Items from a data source
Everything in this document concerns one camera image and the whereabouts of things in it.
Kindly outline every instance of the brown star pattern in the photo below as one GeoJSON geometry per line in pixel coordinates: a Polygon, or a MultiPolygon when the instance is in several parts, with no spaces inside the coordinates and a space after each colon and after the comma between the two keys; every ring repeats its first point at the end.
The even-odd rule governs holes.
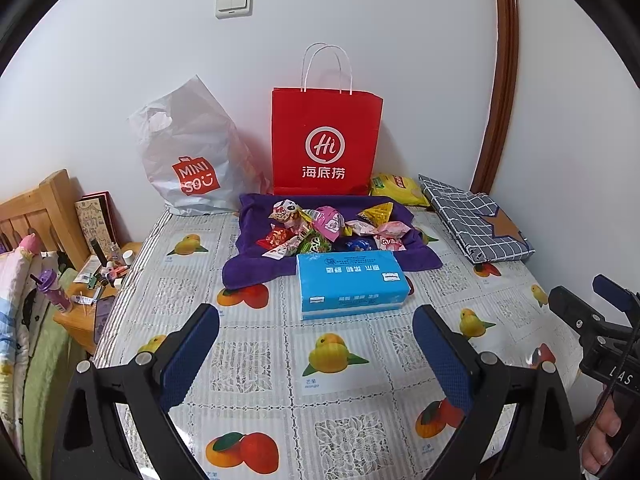
{"type": "Polygon", "coordinates": [[[498,208],[495,212],[495,215],[493,216],[480,215],[480,218],[488,224],[491,224],[494,238],[503,238],[509,236],[517,242],[523,244],[525,247],[529,247],[520,234],[520,231],[518,230],[516,225],[511,221],[511,219],[502,209],[498,208]]]}

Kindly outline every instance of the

## The task
Show all lines in the entries above where the string "instance" appears.

## Problem solution
Kindly outline every instance of the brown star pattern in the photo below as one GeoJSON geometry per line in pixel coordinates: a Polygon, or a MultiPolygon when the instance is in several parts, with no spaces inside the coordinates and a space after each colon and after the comma between the two keys; every ring repeats its first point at the end.
Kindly outline every instance of the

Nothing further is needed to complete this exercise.